• [WORK ITEM]: Please keep to the lines below from the one with "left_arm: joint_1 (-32" through the one with "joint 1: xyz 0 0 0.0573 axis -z", and restate them word for word, ends included.

• [SUPPLIED MATERIAL]:
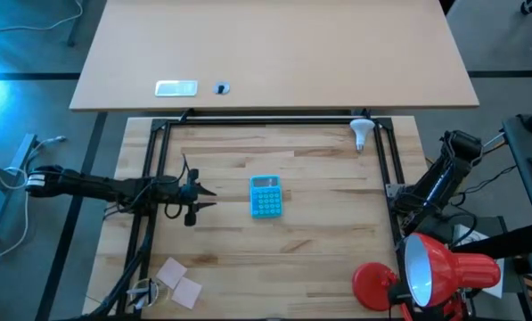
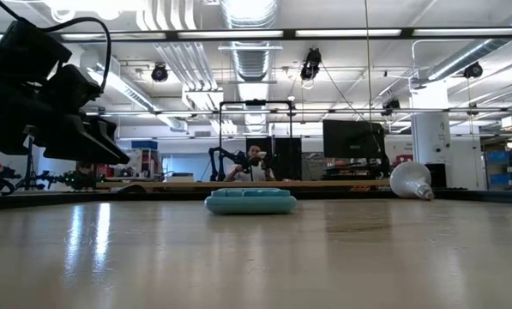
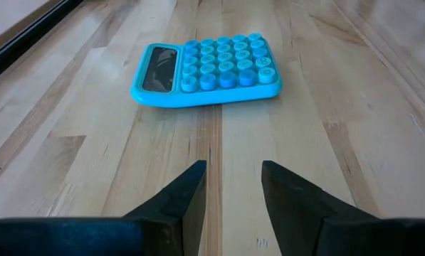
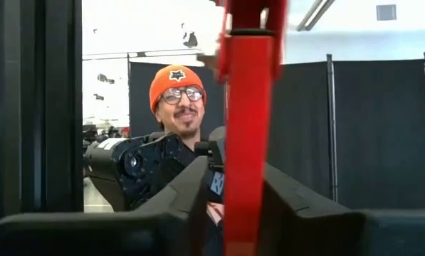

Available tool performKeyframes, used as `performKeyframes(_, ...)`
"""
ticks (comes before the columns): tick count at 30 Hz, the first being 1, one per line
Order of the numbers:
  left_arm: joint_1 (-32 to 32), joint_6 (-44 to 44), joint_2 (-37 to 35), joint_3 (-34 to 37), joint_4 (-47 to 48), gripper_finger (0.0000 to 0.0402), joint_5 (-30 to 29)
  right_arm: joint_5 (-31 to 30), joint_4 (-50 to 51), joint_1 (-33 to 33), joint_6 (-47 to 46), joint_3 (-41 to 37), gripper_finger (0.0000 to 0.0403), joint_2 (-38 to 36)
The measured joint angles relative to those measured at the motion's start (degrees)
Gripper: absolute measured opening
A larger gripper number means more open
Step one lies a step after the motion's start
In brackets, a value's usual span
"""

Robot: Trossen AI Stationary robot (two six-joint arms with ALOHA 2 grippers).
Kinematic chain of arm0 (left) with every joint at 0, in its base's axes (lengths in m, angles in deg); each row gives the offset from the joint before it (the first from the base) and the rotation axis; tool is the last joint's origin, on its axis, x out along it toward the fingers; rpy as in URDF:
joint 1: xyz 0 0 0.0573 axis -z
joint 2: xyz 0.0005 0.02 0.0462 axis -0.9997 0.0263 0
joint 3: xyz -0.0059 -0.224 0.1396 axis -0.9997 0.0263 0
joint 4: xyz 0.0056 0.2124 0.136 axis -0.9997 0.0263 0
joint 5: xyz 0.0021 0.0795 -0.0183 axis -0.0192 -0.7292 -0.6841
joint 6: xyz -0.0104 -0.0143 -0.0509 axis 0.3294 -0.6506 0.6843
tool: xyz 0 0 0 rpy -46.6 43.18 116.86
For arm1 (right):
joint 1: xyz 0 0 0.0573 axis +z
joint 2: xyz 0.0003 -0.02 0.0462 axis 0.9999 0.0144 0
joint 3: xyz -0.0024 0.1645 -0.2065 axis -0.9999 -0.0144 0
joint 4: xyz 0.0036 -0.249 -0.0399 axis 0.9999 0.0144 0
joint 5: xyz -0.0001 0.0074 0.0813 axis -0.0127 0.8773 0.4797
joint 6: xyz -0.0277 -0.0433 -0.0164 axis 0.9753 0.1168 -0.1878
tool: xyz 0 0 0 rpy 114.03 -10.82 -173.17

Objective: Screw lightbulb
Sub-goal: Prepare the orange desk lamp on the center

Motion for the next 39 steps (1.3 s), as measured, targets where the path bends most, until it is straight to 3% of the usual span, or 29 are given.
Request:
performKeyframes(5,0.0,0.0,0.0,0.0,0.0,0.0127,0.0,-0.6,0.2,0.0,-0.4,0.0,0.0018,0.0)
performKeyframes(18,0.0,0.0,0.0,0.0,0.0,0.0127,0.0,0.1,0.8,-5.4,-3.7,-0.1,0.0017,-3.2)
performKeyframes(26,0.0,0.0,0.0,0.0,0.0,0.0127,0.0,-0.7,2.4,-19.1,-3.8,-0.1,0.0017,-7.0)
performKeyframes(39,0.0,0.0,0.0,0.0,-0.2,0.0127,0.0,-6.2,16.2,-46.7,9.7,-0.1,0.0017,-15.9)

• [TASK ANSWER]:
  left_arm: joint_1 (-32 to 32), joint_6 (-44 to 44), joint_2 (-37 to 35), joint_3 (-34 to 37), joint_4 (-47 to 48), gripper_finger (0.0000 to 0.0402), joint_5 (-30 to 29)
  right_arm: joint_5 (-31 to 30), joint_4 (-50 to 51), joint_1 (-33 to 33), joint_6 (-47 to 46), joint_3 (-41 to 37), gripper_finger (0.0000 to 0.0403), joint_2 (-38 to 36)
The measured joint angles relative to those measured at the motion's start (degrees)
Gripper: absolute measured opening
A larger gripper number means more open
Step one lies a step after the motion's start
In brackets, a value's usual span
"""

Robot: Trossen AI Stationary robot (two six-joint arms with ALOHA 2 grippers).
Kinematic chain of arm0 (left) with every joint at 0, in its base's axes (lengths in m, angles in deg); each row gives the offset from the joint before it (the first from the base) and the rotation axis; tool is the last joint's origin, on its axis, x out along it toward the fingers; rpy as in URDF:
joint 1: xyz 0 0 0.0573 axis -z

The exercise has been answered in full.